Multiple attempts ended in tears, shattered progress and depressive episodes over the fear still firmly living in her core. Post-partum illness joined the post-traumatic stress she’d delayed confronting, and set up picket lines that made long-term healing a new battleground in her life.
Three weeks after she’d gone into labor, Hermione returned to her original life’s path determined to paint over the trauma and grief of the last year: she’d returned to Hogwarts. Her war-time and post-war travails toughened her so that the stares and whispered attention no longer assaulted her sense of self. What concerned her more was her future, proving to herself every minute of every day that Voldemort had failed to defeat her in every possible context.
That proof remained elusive for a very long time.

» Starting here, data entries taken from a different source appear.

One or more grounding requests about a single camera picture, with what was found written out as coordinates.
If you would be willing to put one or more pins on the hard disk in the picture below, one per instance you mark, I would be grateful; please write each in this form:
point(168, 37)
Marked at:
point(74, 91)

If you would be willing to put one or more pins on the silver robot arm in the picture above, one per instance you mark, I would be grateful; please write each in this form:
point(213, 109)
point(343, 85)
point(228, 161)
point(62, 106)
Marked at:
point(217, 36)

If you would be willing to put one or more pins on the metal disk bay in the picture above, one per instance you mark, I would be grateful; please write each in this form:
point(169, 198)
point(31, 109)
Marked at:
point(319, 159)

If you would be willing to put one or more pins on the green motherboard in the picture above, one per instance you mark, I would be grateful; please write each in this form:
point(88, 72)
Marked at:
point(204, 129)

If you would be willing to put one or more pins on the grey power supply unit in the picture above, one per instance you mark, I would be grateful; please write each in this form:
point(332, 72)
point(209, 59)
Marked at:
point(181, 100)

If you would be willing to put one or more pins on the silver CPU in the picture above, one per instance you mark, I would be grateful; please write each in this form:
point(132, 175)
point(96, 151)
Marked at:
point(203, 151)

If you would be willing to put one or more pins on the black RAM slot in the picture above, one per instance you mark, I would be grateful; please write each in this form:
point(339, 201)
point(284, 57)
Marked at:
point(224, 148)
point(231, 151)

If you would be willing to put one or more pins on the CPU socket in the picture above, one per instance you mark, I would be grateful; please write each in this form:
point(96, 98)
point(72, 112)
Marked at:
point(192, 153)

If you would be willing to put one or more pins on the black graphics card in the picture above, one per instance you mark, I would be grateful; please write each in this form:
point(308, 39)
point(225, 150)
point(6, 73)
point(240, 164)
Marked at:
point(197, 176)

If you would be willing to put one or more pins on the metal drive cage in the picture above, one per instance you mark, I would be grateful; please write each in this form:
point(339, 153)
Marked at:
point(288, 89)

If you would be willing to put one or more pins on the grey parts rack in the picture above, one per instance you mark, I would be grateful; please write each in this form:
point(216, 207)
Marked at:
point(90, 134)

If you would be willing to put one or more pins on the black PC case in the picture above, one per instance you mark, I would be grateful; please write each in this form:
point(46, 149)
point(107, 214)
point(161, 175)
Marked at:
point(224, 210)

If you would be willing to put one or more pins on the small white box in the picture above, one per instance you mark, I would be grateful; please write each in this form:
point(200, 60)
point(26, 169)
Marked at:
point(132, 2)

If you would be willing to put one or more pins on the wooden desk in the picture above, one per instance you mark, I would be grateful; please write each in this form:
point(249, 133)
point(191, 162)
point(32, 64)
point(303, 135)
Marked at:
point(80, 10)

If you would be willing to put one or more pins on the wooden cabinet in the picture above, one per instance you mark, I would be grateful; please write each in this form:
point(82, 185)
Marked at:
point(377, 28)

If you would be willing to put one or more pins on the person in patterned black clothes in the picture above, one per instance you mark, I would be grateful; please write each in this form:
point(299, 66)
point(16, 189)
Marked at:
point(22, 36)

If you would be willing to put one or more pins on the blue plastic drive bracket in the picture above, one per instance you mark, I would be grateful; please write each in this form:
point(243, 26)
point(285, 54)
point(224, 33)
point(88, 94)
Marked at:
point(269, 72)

In deference to her status as a war hero and a war casualty, Minerva McGonagal set her up in the staff housing, isolated from students who'd suffered less and away from those who’d risk being hexed by intruding on her solitary privacy. The space afforded Hermione the opportunity to surround herself with the things she loved and to mourn the things that had been taken. Fortunately, this no longer included her parents; they’d been found and returned to Britain for treatment by an unnamed benefactor. Both were “coming along nicely”, adjusting to the fantastical magical events that swooped them up and away.
The same could not be said for their daughter for a very long time.

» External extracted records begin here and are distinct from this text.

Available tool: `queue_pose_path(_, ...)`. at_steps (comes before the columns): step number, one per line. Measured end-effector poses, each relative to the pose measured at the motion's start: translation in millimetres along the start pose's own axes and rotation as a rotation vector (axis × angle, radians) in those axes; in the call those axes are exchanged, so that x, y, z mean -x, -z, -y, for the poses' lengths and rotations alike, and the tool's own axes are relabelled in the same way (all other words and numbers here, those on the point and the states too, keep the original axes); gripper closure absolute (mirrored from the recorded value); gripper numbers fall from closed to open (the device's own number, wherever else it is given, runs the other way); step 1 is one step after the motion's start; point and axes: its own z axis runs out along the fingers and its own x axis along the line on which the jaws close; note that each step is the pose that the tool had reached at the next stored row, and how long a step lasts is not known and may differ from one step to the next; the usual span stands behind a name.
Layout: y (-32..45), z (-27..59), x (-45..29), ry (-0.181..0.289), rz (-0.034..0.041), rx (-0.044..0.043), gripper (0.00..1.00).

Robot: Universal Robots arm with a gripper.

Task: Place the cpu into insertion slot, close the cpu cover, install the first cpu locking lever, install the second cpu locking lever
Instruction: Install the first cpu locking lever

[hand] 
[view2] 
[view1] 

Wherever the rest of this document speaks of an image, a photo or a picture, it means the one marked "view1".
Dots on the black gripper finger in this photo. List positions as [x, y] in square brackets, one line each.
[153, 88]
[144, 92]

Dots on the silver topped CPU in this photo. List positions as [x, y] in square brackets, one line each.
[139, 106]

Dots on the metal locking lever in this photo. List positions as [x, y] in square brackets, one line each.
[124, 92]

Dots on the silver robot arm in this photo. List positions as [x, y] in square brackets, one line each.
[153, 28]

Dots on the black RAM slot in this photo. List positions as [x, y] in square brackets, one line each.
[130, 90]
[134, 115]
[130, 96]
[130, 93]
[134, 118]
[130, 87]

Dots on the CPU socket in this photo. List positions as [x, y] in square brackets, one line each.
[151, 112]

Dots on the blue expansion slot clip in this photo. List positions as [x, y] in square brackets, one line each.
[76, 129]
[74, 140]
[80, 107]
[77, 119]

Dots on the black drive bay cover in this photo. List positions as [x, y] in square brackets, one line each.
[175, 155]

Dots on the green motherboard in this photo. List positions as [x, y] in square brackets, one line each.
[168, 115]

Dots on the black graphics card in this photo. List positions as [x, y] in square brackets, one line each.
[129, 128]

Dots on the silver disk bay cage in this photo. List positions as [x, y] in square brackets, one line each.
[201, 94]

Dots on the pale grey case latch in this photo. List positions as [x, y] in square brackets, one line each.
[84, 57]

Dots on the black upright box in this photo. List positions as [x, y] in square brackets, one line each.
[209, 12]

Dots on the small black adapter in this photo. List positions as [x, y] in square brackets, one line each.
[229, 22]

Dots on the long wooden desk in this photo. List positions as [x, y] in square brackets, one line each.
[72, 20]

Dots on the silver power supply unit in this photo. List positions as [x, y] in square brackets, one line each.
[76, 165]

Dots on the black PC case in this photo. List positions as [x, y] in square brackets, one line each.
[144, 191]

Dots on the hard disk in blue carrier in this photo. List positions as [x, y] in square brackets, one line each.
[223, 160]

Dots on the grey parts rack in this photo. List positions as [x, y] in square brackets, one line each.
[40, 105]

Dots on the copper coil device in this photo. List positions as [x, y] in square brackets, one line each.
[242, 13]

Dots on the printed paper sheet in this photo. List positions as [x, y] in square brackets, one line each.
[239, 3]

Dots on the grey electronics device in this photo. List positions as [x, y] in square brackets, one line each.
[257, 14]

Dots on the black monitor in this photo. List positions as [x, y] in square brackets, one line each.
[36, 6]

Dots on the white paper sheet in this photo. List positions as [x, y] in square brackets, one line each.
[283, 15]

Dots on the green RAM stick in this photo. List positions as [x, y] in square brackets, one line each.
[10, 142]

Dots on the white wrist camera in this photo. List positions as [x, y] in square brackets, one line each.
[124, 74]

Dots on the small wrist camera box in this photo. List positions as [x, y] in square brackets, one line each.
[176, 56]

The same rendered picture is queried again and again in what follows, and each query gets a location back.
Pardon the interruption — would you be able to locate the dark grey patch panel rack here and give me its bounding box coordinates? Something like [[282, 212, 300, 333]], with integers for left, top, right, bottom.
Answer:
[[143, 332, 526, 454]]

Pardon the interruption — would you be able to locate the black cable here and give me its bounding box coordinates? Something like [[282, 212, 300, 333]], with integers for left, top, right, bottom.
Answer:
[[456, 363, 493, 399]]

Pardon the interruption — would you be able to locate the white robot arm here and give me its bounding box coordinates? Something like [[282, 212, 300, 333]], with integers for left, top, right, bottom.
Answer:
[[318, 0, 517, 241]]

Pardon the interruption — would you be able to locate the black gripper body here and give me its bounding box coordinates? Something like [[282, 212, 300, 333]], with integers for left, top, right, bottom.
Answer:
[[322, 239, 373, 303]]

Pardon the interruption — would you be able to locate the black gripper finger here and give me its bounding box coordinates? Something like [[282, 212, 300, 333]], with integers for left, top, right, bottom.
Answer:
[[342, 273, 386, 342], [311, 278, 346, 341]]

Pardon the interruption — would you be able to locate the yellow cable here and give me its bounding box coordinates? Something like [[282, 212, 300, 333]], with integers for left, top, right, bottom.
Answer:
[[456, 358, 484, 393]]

Deference had also been negotiated for her NEWTs. The Headmistress’ proposal to apply Hermione’s war activities to satisfaction of graduation requirements garnered unanimous consent from the Board and most of the former Hogwarts’ heads’ portraits (including the newly mounted Severus Snape). Those who served with her in Dumbledore’s Army lined up without hesitation to donate memories in Hermione’s behalf —
— except for one former Gryffindor whose absence was notable and explainable; Ron Weasley’s hidden war wounds were now visible to all who watched his deterioration. Her tears had long dried over the loss of a best friend who’d tried to kill her and her unborn baby with a Disintegration curse, in the hopes of removing any evidence that they ever existed. Ron blamed her for ruining his life by tossing him into a chaotic vortex of jealousy and abandonment.
She blamed herself for those very same mistakes for a long time.
Her studies gave no surcease to the wretched life she still lived in that perpetually active mind of hers. Hermione sat with no door to her back. She ate quickly to ensure no one escaped her scrutiny — lest they attack her during a lull in her vigilance. She barricaded the door in any room she entered, a reality that moved a concerned Minerva McGonagal to recruit a support team for her flailing favorite student. Many skills would be needed to right Hermione’s mental “rudder”, none more than the house elves who volunteered to observe and care for the S.P.E.W. founder 24 hours a day. They needn’t have worried, though; she’d never harm herself now that she had so much to do.
Her spacious (by student standards) three-bedroom flat made the ridiculous workload she shouldered comfortable. After setting security wards (that Dumbledore himself asked her to teach the school’s faculty), she’d set about moving a small amount of her furniture from Babadag into her accommodations — including Accio-ing the entire nursery into the bedroom she shared with her infant son.